# [Aim of the task]
When a line below holds the string "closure", show that line.
Start of Dataset records
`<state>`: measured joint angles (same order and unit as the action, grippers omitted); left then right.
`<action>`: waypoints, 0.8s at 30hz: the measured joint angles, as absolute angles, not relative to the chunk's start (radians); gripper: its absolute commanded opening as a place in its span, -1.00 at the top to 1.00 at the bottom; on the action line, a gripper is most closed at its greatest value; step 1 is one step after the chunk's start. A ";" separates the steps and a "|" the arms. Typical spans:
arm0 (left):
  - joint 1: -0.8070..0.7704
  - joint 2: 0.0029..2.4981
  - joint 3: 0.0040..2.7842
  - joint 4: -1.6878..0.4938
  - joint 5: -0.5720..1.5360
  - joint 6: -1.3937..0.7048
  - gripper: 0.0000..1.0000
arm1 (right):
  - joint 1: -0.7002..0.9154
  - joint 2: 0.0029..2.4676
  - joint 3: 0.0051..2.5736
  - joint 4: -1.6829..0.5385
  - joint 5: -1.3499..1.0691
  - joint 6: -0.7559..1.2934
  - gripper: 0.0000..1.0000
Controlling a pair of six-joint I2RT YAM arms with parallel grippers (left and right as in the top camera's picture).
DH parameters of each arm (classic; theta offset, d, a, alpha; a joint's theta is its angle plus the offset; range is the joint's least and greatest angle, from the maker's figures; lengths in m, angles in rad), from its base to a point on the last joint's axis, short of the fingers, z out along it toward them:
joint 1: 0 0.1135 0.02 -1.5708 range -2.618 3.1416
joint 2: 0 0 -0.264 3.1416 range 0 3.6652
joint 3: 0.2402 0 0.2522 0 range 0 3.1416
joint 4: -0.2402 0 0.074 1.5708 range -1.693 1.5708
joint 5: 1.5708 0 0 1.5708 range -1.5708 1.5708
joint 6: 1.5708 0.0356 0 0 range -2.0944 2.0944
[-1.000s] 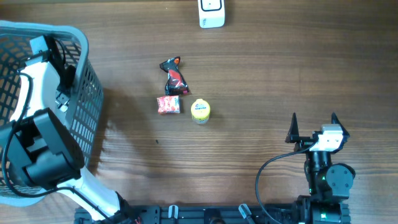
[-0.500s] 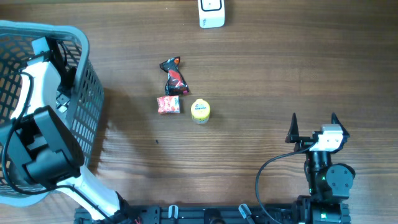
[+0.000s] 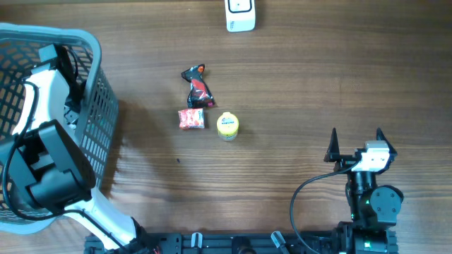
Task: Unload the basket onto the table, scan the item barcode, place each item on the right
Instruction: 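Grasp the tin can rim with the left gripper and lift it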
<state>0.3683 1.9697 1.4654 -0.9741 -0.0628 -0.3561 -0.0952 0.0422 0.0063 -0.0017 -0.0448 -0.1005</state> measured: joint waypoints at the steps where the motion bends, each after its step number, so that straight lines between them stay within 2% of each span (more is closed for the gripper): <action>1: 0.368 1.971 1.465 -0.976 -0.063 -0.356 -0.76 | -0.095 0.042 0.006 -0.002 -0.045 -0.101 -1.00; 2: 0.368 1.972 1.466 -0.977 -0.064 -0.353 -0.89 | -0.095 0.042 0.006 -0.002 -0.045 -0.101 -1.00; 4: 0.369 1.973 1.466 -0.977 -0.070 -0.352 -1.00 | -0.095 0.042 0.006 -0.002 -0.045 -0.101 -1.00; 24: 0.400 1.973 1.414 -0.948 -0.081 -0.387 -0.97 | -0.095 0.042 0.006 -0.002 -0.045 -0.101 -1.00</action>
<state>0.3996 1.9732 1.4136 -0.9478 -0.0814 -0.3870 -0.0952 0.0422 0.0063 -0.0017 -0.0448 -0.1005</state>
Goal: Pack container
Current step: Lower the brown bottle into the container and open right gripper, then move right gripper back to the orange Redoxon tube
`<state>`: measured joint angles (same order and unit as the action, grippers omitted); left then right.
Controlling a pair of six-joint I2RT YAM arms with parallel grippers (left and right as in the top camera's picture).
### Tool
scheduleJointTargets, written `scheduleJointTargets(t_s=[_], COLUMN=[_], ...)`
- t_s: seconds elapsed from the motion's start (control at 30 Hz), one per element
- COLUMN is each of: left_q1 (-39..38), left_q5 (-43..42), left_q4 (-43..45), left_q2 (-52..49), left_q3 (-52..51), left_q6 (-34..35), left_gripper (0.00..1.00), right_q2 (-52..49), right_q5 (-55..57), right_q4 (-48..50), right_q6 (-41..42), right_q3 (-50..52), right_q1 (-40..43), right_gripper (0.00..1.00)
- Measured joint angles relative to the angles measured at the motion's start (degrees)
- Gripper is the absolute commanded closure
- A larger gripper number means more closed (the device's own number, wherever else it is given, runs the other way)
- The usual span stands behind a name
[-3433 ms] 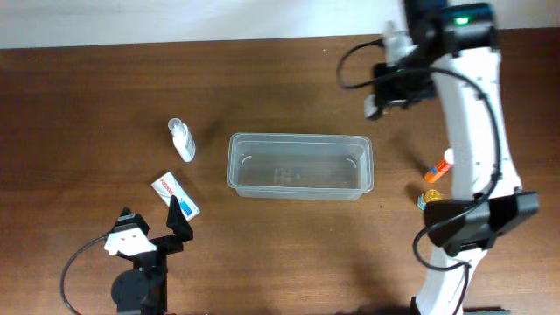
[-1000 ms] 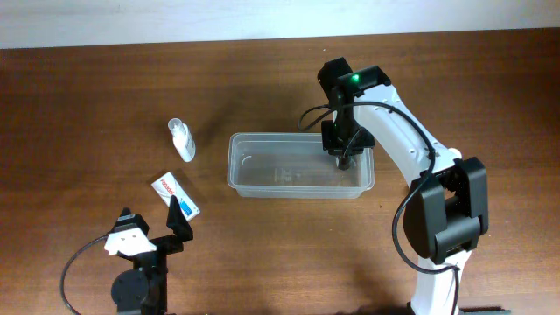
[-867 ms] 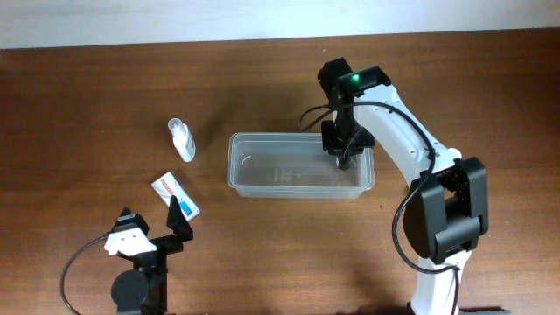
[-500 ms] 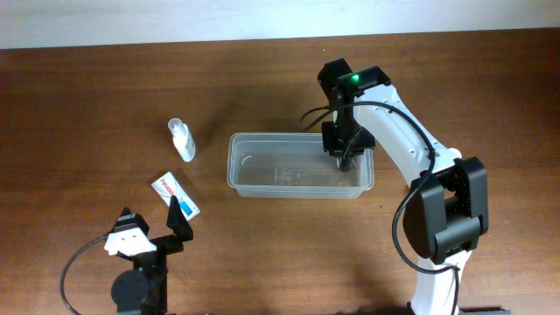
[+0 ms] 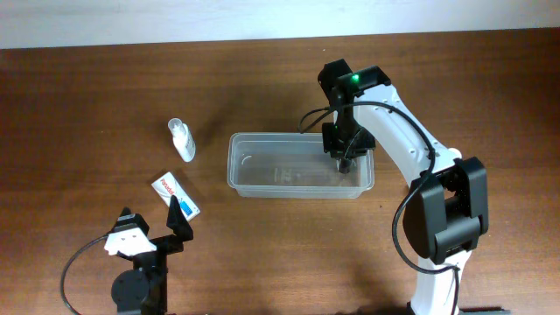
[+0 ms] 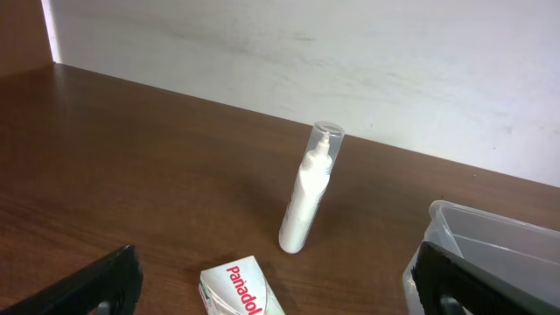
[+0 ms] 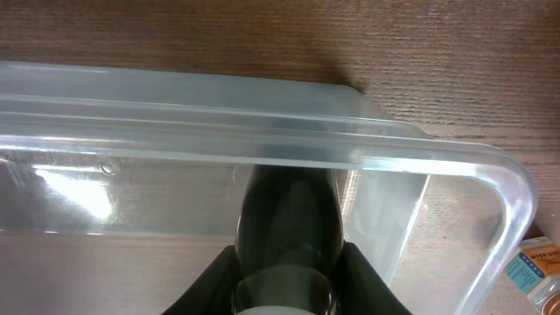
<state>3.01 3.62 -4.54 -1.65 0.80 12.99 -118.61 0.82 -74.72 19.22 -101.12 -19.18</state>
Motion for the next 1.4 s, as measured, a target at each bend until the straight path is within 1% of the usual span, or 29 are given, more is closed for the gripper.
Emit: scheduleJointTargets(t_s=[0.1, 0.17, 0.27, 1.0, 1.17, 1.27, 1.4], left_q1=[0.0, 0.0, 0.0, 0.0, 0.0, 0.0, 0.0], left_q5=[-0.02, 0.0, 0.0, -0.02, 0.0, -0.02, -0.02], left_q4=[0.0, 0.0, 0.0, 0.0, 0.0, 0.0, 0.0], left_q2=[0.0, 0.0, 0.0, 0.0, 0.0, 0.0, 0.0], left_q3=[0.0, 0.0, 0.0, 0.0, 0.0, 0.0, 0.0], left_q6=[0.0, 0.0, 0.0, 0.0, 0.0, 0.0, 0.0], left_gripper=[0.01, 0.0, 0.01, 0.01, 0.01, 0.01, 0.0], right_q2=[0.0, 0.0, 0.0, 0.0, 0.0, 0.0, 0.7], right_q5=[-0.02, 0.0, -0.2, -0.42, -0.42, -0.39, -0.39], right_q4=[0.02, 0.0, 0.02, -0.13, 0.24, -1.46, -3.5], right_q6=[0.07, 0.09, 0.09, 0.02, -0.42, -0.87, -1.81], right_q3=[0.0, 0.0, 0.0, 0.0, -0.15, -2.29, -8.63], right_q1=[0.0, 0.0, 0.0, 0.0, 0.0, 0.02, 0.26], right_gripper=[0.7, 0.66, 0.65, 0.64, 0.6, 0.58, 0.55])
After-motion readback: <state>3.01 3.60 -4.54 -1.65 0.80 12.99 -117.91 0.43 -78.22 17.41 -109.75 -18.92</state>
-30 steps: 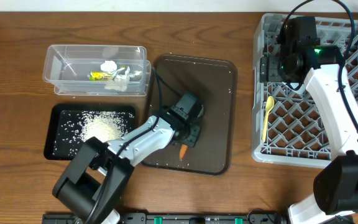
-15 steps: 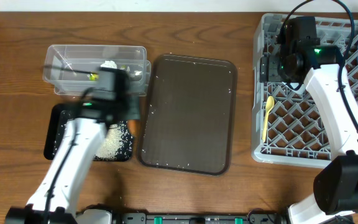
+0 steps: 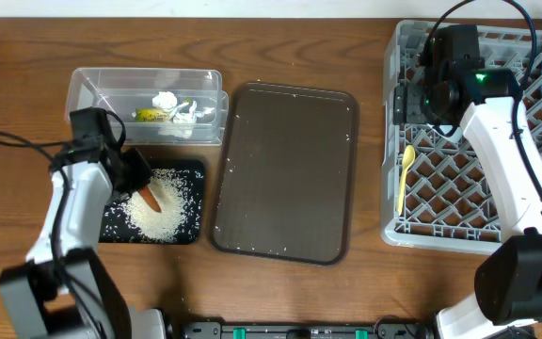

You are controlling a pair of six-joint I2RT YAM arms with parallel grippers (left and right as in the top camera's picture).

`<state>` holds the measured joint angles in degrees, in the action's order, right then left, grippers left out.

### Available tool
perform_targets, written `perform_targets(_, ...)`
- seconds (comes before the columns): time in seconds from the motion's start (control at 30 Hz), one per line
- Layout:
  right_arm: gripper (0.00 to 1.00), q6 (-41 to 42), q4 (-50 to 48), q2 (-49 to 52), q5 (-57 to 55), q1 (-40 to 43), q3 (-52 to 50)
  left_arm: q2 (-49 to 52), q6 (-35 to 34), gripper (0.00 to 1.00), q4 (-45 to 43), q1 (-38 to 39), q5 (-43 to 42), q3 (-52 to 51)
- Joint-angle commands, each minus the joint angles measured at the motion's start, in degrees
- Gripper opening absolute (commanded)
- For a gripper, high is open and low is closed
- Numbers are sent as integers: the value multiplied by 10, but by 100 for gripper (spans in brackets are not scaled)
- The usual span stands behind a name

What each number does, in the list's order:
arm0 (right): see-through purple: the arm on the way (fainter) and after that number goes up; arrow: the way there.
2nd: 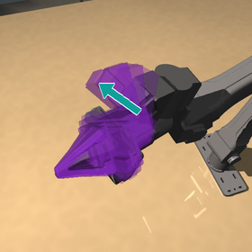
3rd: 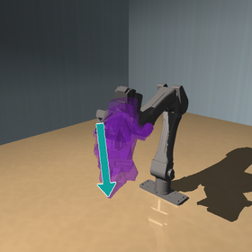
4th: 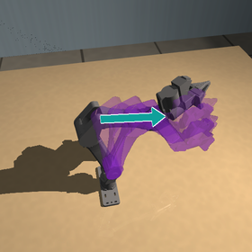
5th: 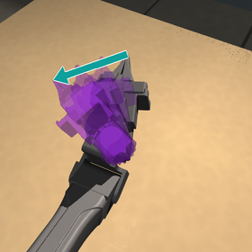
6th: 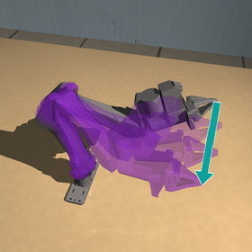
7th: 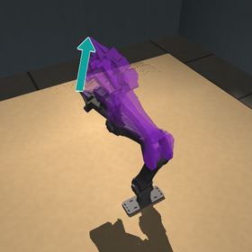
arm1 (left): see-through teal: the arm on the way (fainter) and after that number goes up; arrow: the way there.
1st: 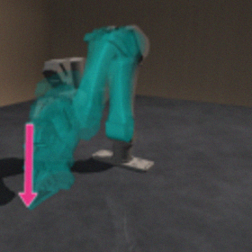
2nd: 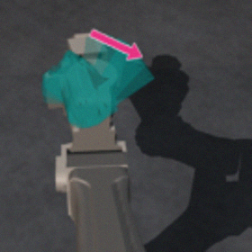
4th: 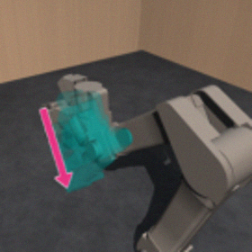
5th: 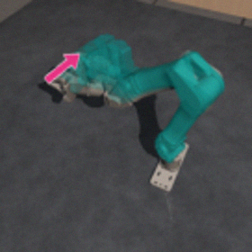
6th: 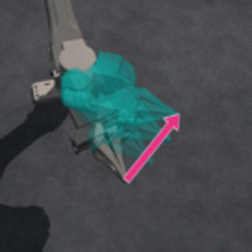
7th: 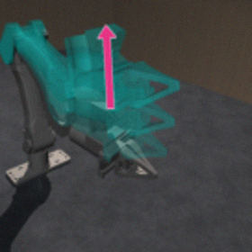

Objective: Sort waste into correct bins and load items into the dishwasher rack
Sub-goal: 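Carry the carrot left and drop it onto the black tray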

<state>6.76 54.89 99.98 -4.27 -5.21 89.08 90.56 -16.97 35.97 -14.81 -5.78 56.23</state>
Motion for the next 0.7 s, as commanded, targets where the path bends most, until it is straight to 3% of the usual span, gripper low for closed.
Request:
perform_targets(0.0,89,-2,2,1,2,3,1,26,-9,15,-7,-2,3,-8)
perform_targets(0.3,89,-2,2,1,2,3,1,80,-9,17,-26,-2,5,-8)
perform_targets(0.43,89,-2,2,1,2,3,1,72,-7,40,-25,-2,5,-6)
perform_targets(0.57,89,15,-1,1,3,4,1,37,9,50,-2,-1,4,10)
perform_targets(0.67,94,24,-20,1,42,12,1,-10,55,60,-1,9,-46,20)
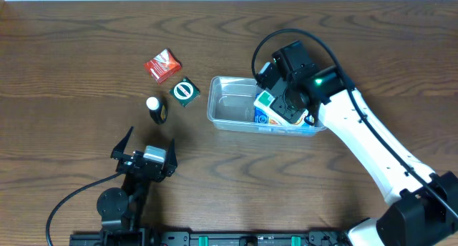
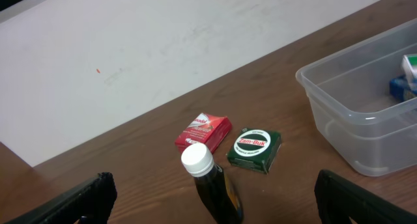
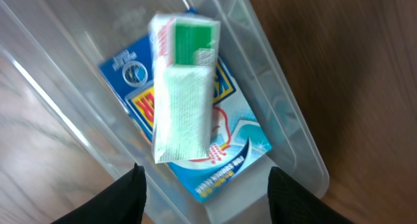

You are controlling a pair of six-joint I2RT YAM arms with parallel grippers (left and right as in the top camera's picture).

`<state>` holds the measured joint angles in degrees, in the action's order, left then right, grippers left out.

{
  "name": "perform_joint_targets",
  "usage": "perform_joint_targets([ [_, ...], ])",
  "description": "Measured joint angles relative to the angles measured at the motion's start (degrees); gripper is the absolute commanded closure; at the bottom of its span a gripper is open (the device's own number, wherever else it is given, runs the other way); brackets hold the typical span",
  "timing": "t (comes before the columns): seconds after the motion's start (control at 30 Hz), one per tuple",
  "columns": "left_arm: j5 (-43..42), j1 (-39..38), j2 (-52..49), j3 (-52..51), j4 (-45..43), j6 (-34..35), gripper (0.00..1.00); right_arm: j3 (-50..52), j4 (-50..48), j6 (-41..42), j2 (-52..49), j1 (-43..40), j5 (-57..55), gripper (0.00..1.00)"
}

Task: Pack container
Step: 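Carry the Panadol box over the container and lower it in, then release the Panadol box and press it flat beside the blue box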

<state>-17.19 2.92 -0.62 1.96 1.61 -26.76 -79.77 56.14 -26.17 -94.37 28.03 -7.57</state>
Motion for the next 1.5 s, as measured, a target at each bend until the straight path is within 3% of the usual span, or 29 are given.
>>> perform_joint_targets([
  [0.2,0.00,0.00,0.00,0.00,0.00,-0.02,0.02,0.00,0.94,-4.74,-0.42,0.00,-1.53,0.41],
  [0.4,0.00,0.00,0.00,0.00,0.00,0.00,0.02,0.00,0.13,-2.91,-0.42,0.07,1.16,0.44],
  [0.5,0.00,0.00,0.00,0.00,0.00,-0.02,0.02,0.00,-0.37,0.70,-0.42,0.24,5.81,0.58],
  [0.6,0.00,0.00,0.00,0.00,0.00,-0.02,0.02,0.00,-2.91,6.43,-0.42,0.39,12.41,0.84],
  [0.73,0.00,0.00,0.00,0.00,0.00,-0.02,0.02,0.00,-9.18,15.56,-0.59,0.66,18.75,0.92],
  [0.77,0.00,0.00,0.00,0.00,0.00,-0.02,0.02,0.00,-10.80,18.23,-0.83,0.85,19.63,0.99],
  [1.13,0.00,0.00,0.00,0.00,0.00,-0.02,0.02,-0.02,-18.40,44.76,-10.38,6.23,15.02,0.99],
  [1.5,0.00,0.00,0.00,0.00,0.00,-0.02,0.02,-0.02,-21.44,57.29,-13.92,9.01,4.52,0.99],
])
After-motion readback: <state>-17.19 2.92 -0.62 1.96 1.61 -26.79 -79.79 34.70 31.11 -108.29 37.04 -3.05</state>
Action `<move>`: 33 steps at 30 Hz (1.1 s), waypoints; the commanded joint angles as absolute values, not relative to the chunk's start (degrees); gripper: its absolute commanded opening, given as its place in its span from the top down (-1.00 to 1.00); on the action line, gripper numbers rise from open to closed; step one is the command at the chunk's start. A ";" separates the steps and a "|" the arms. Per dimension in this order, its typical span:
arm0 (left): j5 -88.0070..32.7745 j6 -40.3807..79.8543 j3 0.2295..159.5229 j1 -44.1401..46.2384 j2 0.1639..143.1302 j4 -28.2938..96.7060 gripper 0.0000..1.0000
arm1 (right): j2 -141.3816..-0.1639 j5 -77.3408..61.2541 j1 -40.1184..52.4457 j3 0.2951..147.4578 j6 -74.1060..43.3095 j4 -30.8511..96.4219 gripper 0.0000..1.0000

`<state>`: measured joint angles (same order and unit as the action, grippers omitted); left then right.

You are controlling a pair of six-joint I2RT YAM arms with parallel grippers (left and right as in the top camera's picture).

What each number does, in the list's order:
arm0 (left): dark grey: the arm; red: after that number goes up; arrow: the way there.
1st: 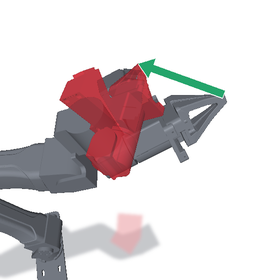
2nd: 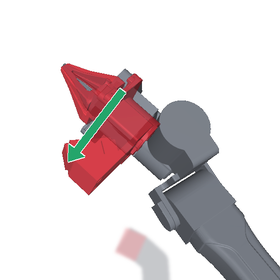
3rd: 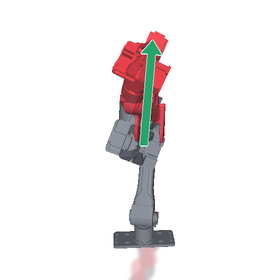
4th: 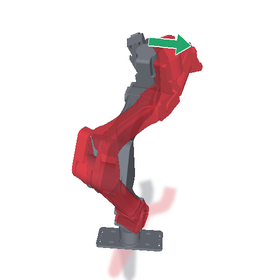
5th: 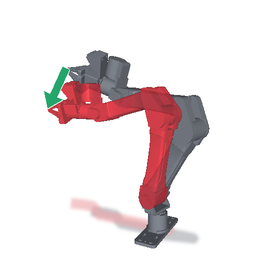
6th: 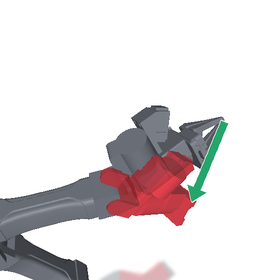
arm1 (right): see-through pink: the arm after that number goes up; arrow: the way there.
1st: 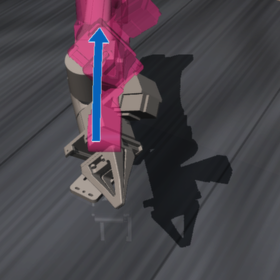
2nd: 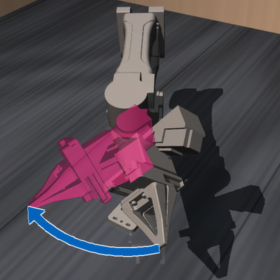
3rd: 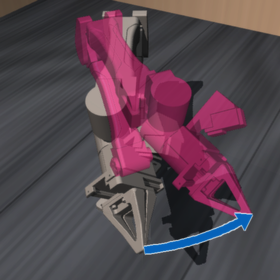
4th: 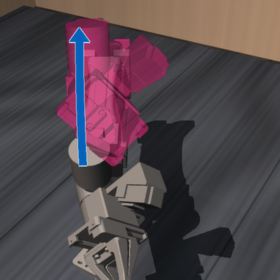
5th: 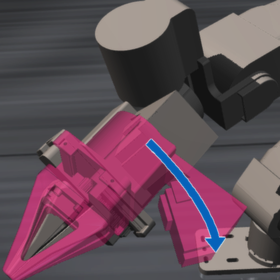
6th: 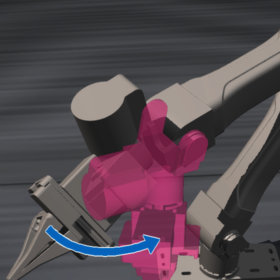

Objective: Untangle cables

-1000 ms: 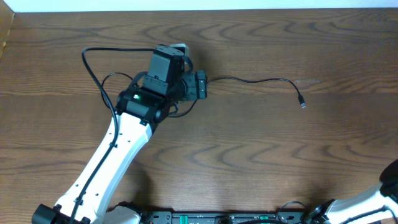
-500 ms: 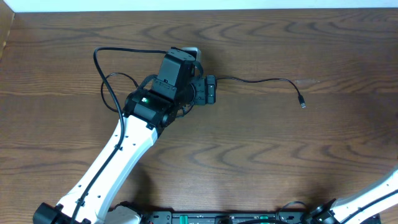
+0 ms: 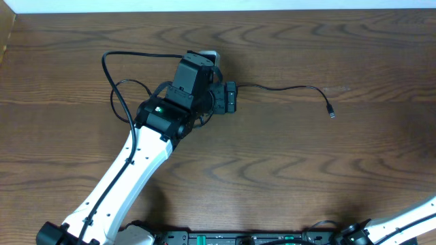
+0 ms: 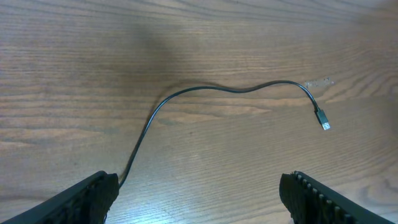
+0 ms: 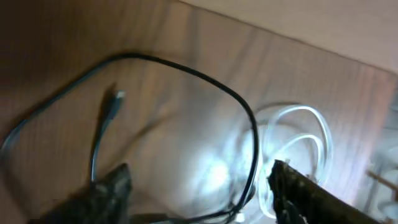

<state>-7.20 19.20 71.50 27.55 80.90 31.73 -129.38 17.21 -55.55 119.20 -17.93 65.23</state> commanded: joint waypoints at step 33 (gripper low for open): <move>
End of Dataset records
# [Output]
- Gripper is the absolute commanded closure
  "description": "Measured joint angles relative to the angles measured at the motion's start (degrees); gripper is the absolute commanded closure; at the bottom of its span a gripper is open (the device's own number, wherever else it is given, runs the other way); brackets hold the typical span",

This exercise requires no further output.